E’ un discorso difficile, di sicuro non mi impongo chiedendo di essere ben vista da tutte le mie colleghe. Però chiedo loro prima di giudicare, di conoscere chi sta dietro al personaggio.

Resta il fatto che per tante sei fonte d’ispirazione.
Beh, è molto bello sentirsi dire fonte d’ispirazione e se sono riuscito ad essere questo vuol dire che mi sto impegnando nel modo giusto. Essere madre artistica è molto difficile, non avrei mai detto di riuscirci ed invece ho partorito anch’io delle piccole creature che stanno cercando di farsi strada in questo mondo: per dire, con Selena Lane (che in realtà era già creata) fin dalla prima volta è nata una buona intesa.
Posso dire che sta imparando bene, a me personalmente piace, come molti personaggi all’inizio ha le sue difficoltà, ma sta crescendo.

Ladi Tolemaide: un’ascesa inarrestabile!Con La Mila è stato un rapporto difficile perché era un mio allievo alla Kryolan e mi diceva sempre che mi voleva come “mamy” (mi chiamava così) però appunto non ero ancora stata una madrina artistica e avevo paura. Poi, conoscendo le mie lacune sullo spettacolo e sul microfono gli ho sempre detto che potevo seguirla sul trucco e che sullo spettacolo poteva chiedere a Milonga.

Infine c’è Miranda Plaisir che è l’unica che ho “partorito” anche se è alta 15 metri più di me! Infatti mi chiedo come ho fatto a portarla in grembo 9 mesi (ride). E’ un ballerino molto bravo, quindi nello spettacolo crea questi pezzi di burlesque, spaccate e altro che se le facessi io sarei già al pronto soccorso (ride). Prima aveva difficoltà nel trucco e adesso è migliorato molto.
Io auguro a tutte tre di continuare a migliorarsi sempre e di non fermarsi mai quando la strada è in salita perché è solo l’inizio…anzi, dovrei averle io un po’ di salite così dimagrisco (ride).

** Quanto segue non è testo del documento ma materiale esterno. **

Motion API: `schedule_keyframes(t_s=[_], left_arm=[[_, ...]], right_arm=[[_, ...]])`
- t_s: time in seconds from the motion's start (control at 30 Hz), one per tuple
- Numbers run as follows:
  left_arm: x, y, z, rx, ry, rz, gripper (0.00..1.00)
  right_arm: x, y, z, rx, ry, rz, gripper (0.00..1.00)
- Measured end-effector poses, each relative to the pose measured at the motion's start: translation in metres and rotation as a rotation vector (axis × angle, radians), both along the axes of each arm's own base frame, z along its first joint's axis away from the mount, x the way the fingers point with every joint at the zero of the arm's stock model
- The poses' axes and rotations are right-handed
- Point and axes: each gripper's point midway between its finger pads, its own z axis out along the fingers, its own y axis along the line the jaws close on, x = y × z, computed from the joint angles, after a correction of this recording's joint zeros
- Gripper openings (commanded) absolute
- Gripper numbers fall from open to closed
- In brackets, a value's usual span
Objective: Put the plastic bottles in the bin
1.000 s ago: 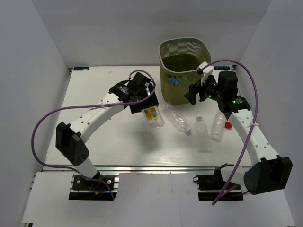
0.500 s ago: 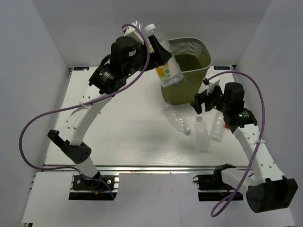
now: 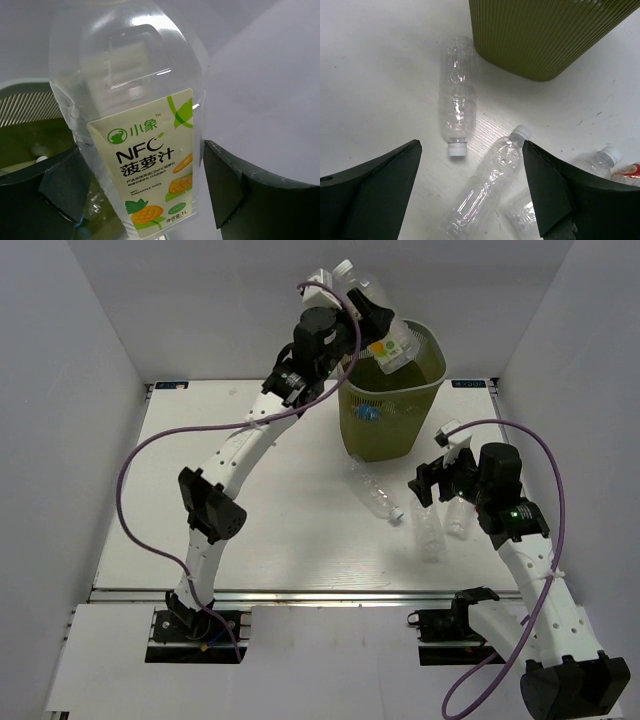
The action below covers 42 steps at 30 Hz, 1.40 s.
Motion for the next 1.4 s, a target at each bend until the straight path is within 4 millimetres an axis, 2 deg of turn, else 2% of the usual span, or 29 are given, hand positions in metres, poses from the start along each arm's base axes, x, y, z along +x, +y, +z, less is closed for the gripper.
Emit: schedule_keyframes(t_s=[0.07,0.1,0.13,0.17,0.27,0.4,0.57,0.7,0.73,0.83,0.9,0.97,1.03,1.13,1.2,1.27,1.33,1.4], left_arm=[[0.017,-0.005,-0.025,0.013,0.034,0.022,0.40],[0.024,-0.005,-0.037,0.021,0.052,0.034,0.69],[0.029,-0.005,-0.048,0.032,0.068,0.047,0.89],[0.034,-0.003,-0.058,0.044,0.088,0.057,1.00],[0.041,0.005,-0.071,0.065,0.115,0.086,1.00],[0.046,0.013,-0.063,0.052,0.095,0.102,1.00],[0.047,0.019,-0.055,0.041,0.080,0.111,1.00],[0.040,0.024,-0.051,0.045,0.078,0.109,1.00],[0.036,0.027,-0.049,0.053,0.075,0.109,1.00],[0.022,0.035,-0.033,0.101,0.035,0.108,1.00],[0.004,0.048,-0.018,0.162,0.009,0.106,1.00],[-0.027,0.068,-0.010,0.220,0.012,0.095,1.00],[-0.072,0.095,-0.007,0.257,0.010,0.071,1.00],[-0.149,0.143,-0.021,0.268,0.031,0.033,1.00],[-0.189,0.168,-0.043,0.255,0.071,0.013,0.98],[-0.214,0.181,-0.068,0.253,0.134,-0.011,0.97],[-0.222,0.179,-0.102,0.278,0.219,-0.043,0.97],[-0.223,0.173,-0.147,0.338,0.337,-0.072,0.96]], right_arm=[[-0.005,-0.001,-0.003,-0.002,0.008,0.000,0.90],[-0.006,-0.001,-0.004,-0.003,0.011,-0.001,0.90],[-0.007,-0.002,-0.004,-0.005,0.011,-0.002,0.90],[-0.007,-0.002,-0.005,-0.006,0.013,-0.004,0.90],[-0.008,-0.005,-0.012,-0.009,0.052,-0.023,0.90],[-0.007,-0.007,-0.030,-0.015,0.136,-0.040,0.90],[-0.009,-0.008,-0.039,-0.013,0.182,-0.046,0.90],[-0.009,-0.008,-0.039,-0.011,0.184,-0.050,0.90],[-0.009,-0.009,-0.039,-0.011,0.187,-0.052,0.88],[-0.012,-0.012,-0.044,-0.008,0.216,-0.074,0.88],[-0.013,-0.014,-0.050,-0.006,0.250,-0.089,0.86],[-0.013,-0.015,-0.058,-0.009,0.292,-0.098,0.86],[-0.014,-0.016,-0.070,-0.012,0.341,-0.110,0.85],[-0.013,-0.018,-0.092,-0.028,0.425,-0.130,0.83],[-0.015,-0.020,-0.113,-0.046,0.499,-0.151,0.82],[-0.017,-0.022,-0.129,-0.061,0.561,-0.166,0.82],[-0.017,-0.025,-0.142,-0.076,0.612,-0.182,0.80],[-0.017,-0.028,-0.152,-0.089,0.652,-0.201,0.80]])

Vista la tua esperienza, che consiglio daresti a chi vuole affacciarsi per la prima volta in questo mondo?
Quello di essere sempre se stessi, umili e con i piedi per terra, perché è proprio quando inizi ad elogiarti e metterti davanti a tutti che hai finito di vivere. Mettersi sempre in fondo, così che, passo a passo, arriverai davanti, ma solo se ti sarai messo in fondo.

Grazie Francesco per averci dedicato il tuo tempo e questa bella chiacchierata. Altri progetti che hai in mente, ci sono? Ci puoi svelare qualcosa?
Al momento è tutto top secret, seguitemi e capirete dove trovarmi (ride). Infine, vorrei ricordare a tutti di imparare ad amarsi e ad amare un pelino in più perché fondamentalmente quello di cui abbiamo bisogno tutti è amore. Un bacio a tutti!